§ **Exercise goal**: Copy out all lines of the material below in which "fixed" occurs.

§ **Dataset excerpt**:
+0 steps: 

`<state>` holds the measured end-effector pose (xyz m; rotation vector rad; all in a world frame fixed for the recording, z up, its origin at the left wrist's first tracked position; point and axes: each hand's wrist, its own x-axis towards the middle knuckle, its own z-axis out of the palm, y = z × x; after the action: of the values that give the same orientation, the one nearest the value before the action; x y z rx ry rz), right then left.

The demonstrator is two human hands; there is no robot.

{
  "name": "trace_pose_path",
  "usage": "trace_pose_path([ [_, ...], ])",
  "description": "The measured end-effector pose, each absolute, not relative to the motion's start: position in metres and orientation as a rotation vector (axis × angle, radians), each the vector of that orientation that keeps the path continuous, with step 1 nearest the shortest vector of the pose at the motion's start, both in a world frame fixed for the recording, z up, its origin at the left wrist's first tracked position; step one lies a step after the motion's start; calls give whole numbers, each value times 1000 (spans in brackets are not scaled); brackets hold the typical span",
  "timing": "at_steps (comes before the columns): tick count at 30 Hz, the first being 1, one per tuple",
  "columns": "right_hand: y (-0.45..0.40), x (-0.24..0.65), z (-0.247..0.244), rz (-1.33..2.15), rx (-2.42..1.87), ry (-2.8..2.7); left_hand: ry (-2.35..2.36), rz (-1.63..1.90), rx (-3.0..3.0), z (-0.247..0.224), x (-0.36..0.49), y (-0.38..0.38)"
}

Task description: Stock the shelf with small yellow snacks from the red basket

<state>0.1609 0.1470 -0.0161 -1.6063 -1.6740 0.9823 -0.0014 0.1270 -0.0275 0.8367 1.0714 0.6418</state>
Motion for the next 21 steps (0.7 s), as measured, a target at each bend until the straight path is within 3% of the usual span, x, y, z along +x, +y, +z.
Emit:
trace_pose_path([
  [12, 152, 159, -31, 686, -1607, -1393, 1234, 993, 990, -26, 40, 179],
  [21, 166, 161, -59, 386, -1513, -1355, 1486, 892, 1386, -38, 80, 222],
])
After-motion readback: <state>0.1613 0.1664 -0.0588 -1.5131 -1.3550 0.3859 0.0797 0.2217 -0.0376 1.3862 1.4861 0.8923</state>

§ **Exercise output**:
`<state>` holds the measured end-effector pose (xyz m; rotation vector rad; all in a world frame fixed for the recording, z up, its origin at the left wrist's first tracked position; point and axes: each hand's wrist, its own x-axis towards the middle knuckle, its own z-axis out of the palm, y = z × x; after the action: of the values that give the same orientation, the one nearest the value before the action; x y z rx ry rz), right then left.
  "description": "The measured end-effector pose, each absolute, not relative to the motion's start: position in metres and orientation as a rotation vector (axis × angle, radians), each the vector of that orientation that keeps the path continuous, with step 1 nearest the shortest vector of the pose at the motion's start, both in a world frame fixed for the recording, z up, its origin at the left wrist's first tracked position; step one lies a step after the motion's start; calls give whole numbers, each value times 1000 (spans in brackets are not scaled); brackets hold the typical span",

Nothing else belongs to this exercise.